Да, случившееся ужасно, но это не повод для паники, а болезненное предупреждение о том, что ни одно общество не застраховано от ненависти. Даже самое многонациональное и толерантное на бумаге или в реальности.
Мы не можем позволить себе «самоуспокоенность» перед лицом предрассудков, потому что они находятся в нашей голове. Под очень тонкой и яркой оболочкой цивилизации скрывается первобытная и работающая по своим законам сторона человечества. Когда мы говорим о ксенофобии, речь идет о противопоставлении «нас» — эта конструкция всегда окрашена в светлые цвета — и непонятных, опасных, явно темных «их».

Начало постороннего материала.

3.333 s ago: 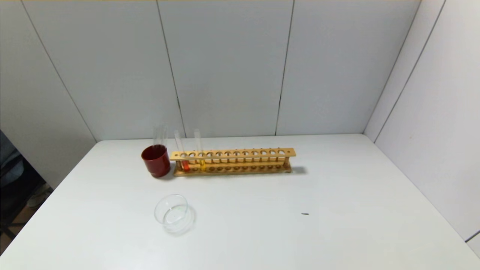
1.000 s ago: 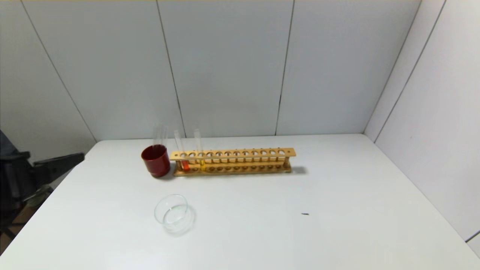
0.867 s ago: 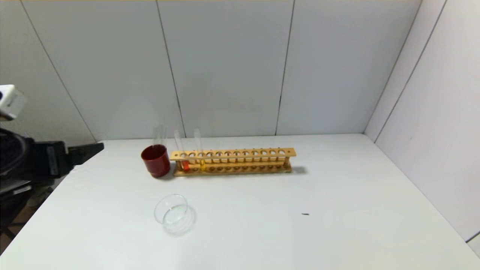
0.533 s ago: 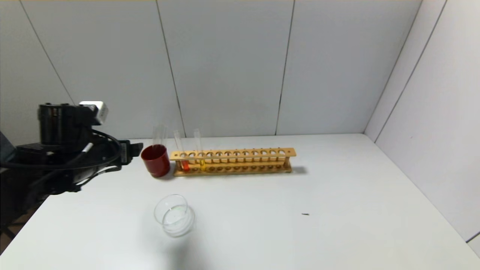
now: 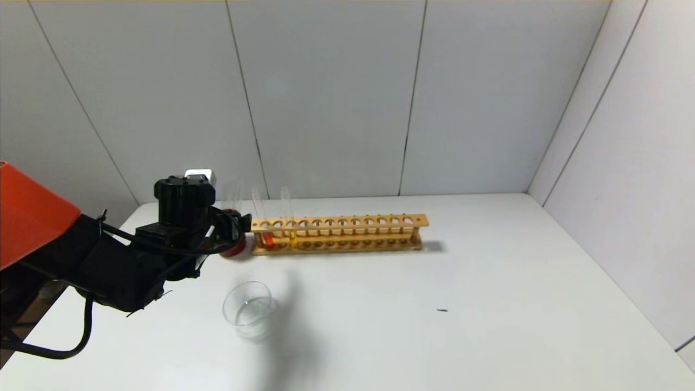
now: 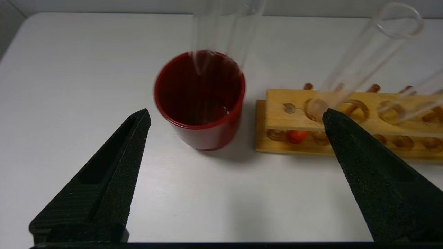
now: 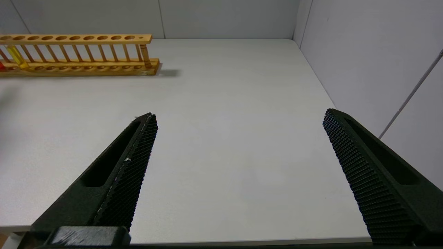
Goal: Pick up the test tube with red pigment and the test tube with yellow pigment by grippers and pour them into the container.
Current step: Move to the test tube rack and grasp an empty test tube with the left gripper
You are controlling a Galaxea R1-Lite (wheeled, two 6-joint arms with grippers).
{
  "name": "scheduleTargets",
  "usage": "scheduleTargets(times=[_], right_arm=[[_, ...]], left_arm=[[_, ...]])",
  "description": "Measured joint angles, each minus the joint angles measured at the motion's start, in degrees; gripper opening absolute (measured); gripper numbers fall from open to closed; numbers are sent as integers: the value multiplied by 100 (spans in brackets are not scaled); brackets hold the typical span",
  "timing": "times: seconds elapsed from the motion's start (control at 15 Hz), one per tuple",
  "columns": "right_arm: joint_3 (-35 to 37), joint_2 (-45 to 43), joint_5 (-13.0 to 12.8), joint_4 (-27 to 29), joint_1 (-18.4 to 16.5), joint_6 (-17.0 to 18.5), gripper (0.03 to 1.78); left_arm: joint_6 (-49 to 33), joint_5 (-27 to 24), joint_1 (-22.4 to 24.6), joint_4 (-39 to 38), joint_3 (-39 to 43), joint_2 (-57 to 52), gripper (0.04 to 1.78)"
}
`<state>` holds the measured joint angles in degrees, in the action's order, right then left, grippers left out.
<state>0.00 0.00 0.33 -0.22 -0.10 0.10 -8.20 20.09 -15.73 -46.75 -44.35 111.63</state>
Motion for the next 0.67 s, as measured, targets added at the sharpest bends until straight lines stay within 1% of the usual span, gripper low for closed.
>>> scheduleTargets(times=[0.13, 0.67], right_arm=[[0, 0, 0, -2, 0, 0, 175], [0, 0, 0, -2, 0, 0, 175]], left_arm=[[-61, -83, -105, -13, -35, 74, 175], [-277, -107, -177, 54, -546, 450, 175]])
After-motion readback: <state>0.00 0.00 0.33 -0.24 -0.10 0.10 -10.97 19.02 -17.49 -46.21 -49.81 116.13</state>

В истории нашего вида конструкция «Мы/Они» намного древнее, чем «Я/Ты», поскольку человек осознал свою индивидуальность гораздо позже, чем свою общность. На протяжении всей филогенетической истории наши предки в основном жили небольшими, сплоченными сообществами, где сотрудничество и групповые действия были необходимы для выживания. Эти ранние группы зависели от коллективных усилий по охоте, собирательству, защите от хищников и других групп. В такой среде концепция «мы», концепция коллективной идентичности имела первостепенное значение для обеспечения успеха группы, а значит, и индивидуального выживания.
Только по мере того, как наш вид развил более сложные когнитивные способности, начали появляться концепции «Я» и «Ты». Такой переход к индивидуальному самосознанию был очень постепенным процессом, который разворачивался на протяжении миллионов лет. По мере того как у гоминидов развился более крупный и сложный мозг, они начали лучше понимать себя как отдельные сущности с уникальными мыслями, желаниями и намерениями.
В этом контексте появление «Я» и «Ты» ознаменовало значительный когнитивный и культурный сдвиг. Это позволило настроить социальное взаимодействие более тонко: развить язык для общения с другими и отличающимися, научиться сочувствовать, а также делать то, что мы теперь бы назвали «социальное проектирование». Теперь люди могли отличаться от других, признавать потребности и чувства других членов группы и планировать с учетом этих вводных.
Однако глубоко укоренившееся чувство «мы», зародившееся в нашем раннем коллективном существовании, никуда не исчезало. Оно остается фундаментальным аспектом нашей психологии. Мы продолжаем полагаться на сообщества и группы в поисках различных форм поддержки, безопасности и чувства принадлежности. Так что не стоит называть это базовое желание «принадлежать» презрительным «так мыслит толпа». Сложно преодолеть паттерн поведения, которому миллионы лет.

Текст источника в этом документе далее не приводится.